Word for word, output the data that follows.

Segment Start: Material provided

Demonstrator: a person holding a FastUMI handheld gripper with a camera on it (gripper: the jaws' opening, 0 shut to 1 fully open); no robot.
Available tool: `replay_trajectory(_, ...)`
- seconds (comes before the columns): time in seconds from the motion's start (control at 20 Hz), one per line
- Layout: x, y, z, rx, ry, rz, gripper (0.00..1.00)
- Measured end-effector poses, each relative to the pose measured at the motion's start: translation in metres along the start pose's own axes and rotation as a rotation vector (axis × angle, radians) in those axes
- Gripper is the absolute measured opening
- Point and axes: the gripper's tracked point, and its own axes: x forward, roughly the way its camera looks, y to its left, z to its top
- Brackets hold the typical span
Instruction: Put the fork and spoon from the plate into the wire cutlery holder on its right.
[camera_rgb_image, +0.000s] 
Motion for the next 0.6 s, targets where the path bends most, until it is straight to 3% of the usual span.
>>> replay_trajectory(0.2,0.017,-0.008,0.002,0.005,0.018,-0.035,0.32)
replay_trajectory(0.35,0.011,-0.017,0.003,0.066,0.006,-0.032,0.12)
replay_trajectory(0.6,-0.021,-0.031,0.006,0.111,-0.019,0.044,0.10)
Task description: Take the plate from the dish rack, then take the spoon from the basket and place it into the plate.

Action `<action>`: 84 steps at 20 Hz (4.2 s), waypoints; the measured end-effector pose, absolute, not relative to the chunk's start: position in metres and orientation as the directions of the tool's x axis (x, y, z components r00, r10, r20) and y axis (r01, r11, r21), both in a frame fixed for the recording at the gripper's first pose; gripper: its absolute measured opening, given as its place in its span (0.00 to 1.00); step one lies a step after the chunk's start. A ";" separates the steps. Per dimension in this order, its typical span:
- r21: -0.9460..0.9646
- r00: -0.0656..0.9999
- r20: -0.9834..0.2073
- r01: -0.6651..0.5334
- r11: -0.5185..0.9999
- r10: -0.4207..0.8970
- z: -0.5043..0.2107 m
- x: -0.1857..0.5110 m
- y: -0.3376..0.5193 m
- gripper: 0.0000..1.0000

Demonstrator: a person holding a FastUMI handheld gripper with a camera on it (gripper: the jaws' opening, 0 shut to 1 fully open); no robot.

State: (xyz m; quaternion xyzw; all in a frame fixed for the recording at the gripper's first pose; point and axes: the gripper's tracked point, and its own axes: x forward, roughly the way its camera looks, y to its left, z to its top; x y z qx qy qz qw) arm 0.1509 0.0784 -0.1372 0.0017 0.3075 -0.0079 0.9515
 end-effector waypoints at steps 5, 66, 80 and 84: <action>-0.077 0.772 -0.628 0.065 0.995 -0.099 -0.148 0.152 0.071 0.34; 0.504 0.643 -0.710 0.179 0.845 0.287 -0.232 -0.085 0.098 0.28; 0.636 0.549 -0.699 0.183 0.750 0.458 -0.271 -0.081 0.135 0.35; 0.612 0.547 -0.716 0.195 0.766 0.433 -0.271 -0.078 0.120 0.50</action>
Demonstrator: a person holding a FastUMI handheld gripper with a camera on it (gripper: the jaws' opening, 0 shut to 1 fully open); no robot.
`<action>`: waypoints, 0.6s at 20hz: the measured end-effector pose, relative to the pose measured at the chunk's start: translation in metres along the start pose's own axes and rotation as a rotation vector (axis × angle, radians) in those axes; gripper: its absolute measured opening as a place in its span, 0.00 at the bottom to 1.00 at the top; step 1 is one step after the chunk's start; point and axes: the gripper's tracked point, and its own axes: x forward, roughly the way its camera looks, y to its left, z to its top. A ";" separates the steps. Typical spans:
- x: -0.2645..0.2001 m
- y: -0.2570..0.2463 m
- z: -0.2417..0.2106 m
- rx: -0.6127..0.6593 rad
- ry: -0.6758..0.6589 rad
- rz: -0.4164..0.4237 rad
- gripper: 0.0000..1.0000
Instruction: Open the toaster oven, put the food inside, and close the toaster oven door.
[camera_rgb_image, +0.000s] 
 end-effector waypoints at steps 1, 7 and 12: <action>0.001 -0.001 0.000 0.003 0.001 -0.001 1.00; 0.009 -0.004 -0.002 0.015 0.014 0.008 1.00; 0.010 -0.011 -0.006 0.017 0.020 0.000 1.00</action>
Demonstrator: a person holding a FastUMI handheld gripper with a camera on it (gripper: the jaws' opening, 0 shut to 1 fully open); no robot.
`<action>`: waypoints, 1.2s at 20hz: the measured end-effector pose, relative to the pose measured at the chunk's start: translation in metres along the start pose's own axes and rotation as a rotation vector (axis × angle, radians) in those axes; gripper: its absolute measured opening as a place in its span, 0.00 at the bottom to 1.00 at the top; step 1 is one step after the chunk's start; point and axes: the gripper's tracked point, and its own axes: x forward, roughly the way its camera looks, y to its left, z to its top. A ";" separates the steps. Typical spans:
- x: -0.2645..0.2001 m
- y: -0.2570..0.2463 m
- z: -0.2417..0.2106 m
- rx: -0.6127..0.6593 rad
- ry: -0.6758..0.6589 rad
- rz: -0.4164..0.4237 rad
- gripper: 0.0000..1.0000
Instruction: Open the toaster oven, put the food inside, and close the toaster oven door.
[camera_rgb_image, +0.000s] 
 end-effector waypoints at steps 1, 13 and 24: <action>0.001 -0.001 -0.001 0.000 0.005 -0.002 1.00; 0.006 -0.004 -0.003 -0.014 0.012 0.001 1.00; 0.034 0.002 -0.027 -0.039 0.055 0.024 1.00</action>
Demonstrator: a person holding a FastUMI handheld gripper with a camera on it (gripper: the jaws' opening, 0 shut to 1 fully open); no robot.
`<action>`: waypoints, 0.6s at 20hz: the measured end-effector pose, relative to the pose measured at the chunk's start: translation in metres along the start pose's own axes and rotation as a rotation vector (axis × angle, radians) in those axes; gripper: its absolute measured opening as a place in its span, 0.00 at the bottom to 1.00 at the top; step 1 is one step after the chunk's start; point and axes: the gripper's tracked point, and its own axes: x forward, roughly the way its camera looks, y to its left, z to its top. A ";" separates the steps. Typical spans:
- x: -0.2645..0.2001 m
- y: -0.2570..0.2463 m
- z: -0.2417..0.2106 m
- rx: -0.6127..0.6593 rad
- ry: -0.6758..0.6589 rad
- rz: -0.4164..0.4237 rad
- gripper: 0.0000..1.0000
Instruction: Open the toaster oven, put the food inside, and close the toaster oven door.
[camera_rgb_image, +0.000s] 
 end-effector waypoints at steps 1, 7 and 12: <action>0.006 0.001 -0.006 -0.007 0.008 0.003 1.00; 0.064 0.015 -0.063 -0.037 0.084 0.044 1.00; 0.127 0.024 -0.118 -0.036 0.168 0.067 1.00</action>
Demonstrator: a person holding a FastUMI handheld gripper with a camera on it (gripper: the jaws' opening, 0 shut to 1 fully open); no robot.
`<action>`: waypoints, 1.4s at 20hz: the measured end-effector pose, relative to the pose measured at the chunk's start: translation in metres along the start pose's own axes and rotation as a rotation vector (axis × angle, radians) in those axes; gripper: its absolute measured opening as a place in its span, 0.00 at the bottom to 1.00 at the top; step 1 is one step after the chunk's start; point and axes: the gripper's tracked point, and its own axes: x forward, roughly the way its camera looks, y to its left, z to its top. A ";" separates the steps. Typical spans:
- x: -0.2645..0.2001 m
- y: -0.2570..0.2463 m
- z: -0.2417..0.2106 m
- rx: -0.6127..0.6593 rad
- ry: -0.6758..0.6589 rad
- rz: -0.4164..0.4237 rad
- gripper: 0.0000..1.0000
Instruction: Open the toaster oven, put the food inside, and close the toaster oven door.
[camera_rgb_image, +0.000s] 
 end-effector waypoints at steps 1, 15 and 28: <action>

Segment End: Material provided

Result below.
Demonstrator: a person holding a FastUMI handheld gripper with a camera on it (gripper: the jaws' opening, 0 shut to 1 fully open); no robot.
Available tool: `replay_trajectory(_, ...)`
- seconds (comes before the columns): time in seconds from the motion's start (control at 20 Hz), one per line
- Layout: x, y, z, rx, ry, rz, gripper (0.00..1.00)
- Measured end-effector poses, each relative to the pose measured at the motion's start: translation in metres along the start pose's own axes and rotation as a rotation vector (axis × angle, radians) in those axes
- Gripper is the absolute measured opening
- Point and axes: the gripper's tracked point, and its own axes: x forward, roughly the way its camera looks, y to its left, z to its top
- Brackets hold the typical span
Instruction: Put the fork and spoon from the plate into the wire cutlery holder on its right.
[camera_rgb_image, +0.000s] 
Motion for the next 0.6 s, targets where the path bends most, until it is straight to 3% of the usual span.
>>> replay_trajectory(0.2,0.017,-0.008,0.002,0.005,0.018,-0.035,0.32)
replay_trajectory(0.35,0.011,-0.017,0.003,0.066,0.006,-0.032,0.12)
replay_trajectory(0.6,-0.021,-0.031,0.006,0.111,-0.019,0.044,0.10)
Task description: Take the plate from the dish rack, then take the spoon from the basket and place it into the plate.

Action `<action>`: 84 steps at 20 Hz (4.2 s), waypoints; the measured end-effector pose, absolute, not relative to the chunk's start: position in metres and orientation as the directions of the tool's x axis (x, y, z components r00, r10, r20) and y axis (r01, r11, r21), both in a frame fixed for the recording at the gripper's first pose; gripper: its absolute measured opening, given as its place in its span (0.00 to 1.00); step one lies a step after the chunk's start. A ";" separates the steps. Per dimension in this order, its typical span:
- r21: -0.9460..0.9646
- r00: -0.0656..0.9999
- r20: -0.9834..0.2073
- r01: -0.6651..0.5334
- r11: -0.5185..0.9999
- r10: -0.4207..0.8970
- z: -0.5043..0.2107 m
- x: -0.1857..0.5110 m
- y: -0.3376..0.5193 m
- gripper: 0.0000..1.0000

Demonstrator: a person holding a FastUMI handheld gripper with a camera on it (gripper: the jaws' opening, 0 shut to 1 fully open); no robot.

State: (xyz m; quaternion xyzw; all in a frame fixed for the recording at the gripper's first pose; point and axes: the gripper's tracked point, and its own axes: x forward, roughly the way its camera looks, y to its left, z to its top; x y z qx qy qz qw) arm 0.1509 0.0784 -0.1372 0.0017 0.3075 -0.0079 0.9515
 end-effector waypoints at steps 5, 66, 80 and 84: <action>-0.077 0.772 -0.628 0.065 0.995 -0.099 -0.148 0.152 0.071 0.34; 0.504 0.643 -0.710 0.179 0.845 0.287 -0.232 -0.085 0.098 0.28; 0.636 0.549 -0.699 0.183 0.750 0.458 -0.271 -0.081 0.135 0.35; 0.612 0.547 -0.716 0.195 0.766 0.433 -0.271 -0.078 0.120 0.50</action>
Demonstrator: a person holding a FastUMI handheld gripper with a camera on it (gripper: the jaws' opening, 0 shut to 1 fully open); no robot.
`<action>`: waypoints, 0.6s at 20hz: the measured end-effector pose, relative to the pose measured at the chunk's start: translation in metres along the start pose's own axes and rotation as a rotation vector (axis × angle, radians) in those axes; gripper: its absolute measured opening as a place in its span, 0.00 at the bottom to 1.00 at the top; step 1 is one step after the chunk's start; point and axes: the gripper's tracked point, and its own axes: x forward, roughly the way its camera looks, y to its left, z to its top. A ";" separates the steps. Typical spans:
- x: -0.2645..0.2001 m
- y: -0.2570..0.2463 m
- z: -0.2417..0.2106 m
- rx: -0.6127..0.6593 rad
- ry: -0.6758..0.6589 rad
- rz: -0.4164..0.4237 rad
- gripper: 0.0000..1.0000
Instruction: Open the toaster oven, put the food inside, and close the toaster oven door.
[camera_rgb_image, +0.000s] 
 end-effector waypoints at steps 1, 7 and 12: <action>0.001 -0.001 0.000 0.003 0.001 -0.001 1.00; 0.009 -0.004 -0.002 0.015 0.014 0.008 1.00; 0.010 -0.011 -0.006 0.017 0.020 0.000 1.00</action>
Demonstrator: a person holding a FastUMI handheld gripper with a camera on it (gripper: the jaws' opening, 0 shut to 1 fully open); no robot.
`<action>`: waypoints, 1.2s at 20hz: the measured end-effector pose, relative to the pose measured at the chunk's start: translation in metres along the start pose's own axes and rotation as a rotation vector (axis × angle, radians) in those axes; gripper: its absolute measured opening as a place in its span, 0.00 at the bottom to 1.00 at the top; step 1 is one step after the chunk's start; point and axes: the gripper's tracked point, and its own axes: x forward, roughly the way its camera looks, y to its left, z to its top. A ";" separates the steps. Typical spans:
- x: -0.2645..0.2001 m
- y: -0.2570..0.2463 m
- z: -0.2417..0.2106 m
- rx: -0.6127..0.6593 rad
- ry: -0.6758..0.6589 rad
- rz: -0.4164..0.4237 rad
- gripper: 0.0000..1.0000
Instruction: Open the toaster oven, put the food inside, and close the toaster oven door.
[camera_rgb_image, +0.000s] 
 end-effector waypoints at steps 1, 13 and 24: <action>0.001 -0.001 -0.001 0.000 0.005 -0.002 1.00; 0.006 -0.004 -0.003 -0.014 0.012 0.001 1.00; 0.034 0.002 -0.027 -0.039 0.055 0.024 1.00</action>
Demonstrator: a person holding a FastUMI handheld gripper with a camera on it (gripper: the jaws' opening, 0 shut to 1 fully open); no robot.
`<action>`: waypoints, 0.6s at 20hz: the measured end-effector pose, relative to the pose measured at the chunk's start: translation in metres along the start pose's own axes and rotation as a rotation vector (axis × angle, radians) in those axes; gripper: its absolute measured opening as a place in its span, 0.00 at the bottom to 1.00 at the top; step 1 is one step after the chunk's start; point and axes: the gripper's tracked point, and its own axes: x forward, roughly the way its camera looks, y to its left, z to its top. A ";" separates the steps. Typical spans:
- x: -0.2645..0.2001 m
- y: -0.2570..0.2463 m
- z: -0.2417..0.2106 m
- rx: -0.6127..0.6593 rad
- ry: -0.6758..0.6589 rad
- rz: -0.4164..0.4237 rad
- gripper: 0.0000..1.0000
Instruction: Open the toaster oven, put the food inside, and close the toaster oven door.
[camera_rgb_image, +0.000s] 
 end-effector waypoints at steps 1, 7 and 12: <action>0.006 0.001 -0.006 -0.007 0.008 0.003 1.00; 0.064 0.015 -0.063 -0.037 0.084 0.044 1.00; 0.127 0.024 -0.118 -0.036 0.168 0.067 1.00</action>
Demonstrator: a person holding a FastUMI handheld gripper with a camera on it (gripper: the jaws' opening, 0 shut to 1 fully open); no robot.
`<action>`: waypoints, 1.4s at 20hz: the measured end-effector pose, relative to the pose measured at the chunk's start: translation in metres along the start pose's own axes and rotation as a rotation vector (axis × angle, radians) in those axes; gripper: its absolute measured opening as a place in its span, 0.00 at the bottom to 1.00 at the top; step 1 is one step after the chunk's start; point and axes: the gripper's tracked point, and its own axes: x forward, roughly the way its camera looks, y to its left, z to its top. A ";" separates the steps. Typical spans:
- x: -0.2645..0.2001 m
- y: -0.2570..0.2463 m
- z: -0.2417..0.2106 m
- rx: -0.6127..0.6593 rad
- ry: -0.6758..0.6589 rad
- rz: -0.4164..0.4237 rad
- gripper: 0.0000..1.0000
Instruction: Open the toaster oven, put the food inside, and close the toaster oven door.
[camera_rgb_image, +0.000s] 
 end-effector waypoints at steps 1, 15 and 28: <action>

None of the exercise remains to be done.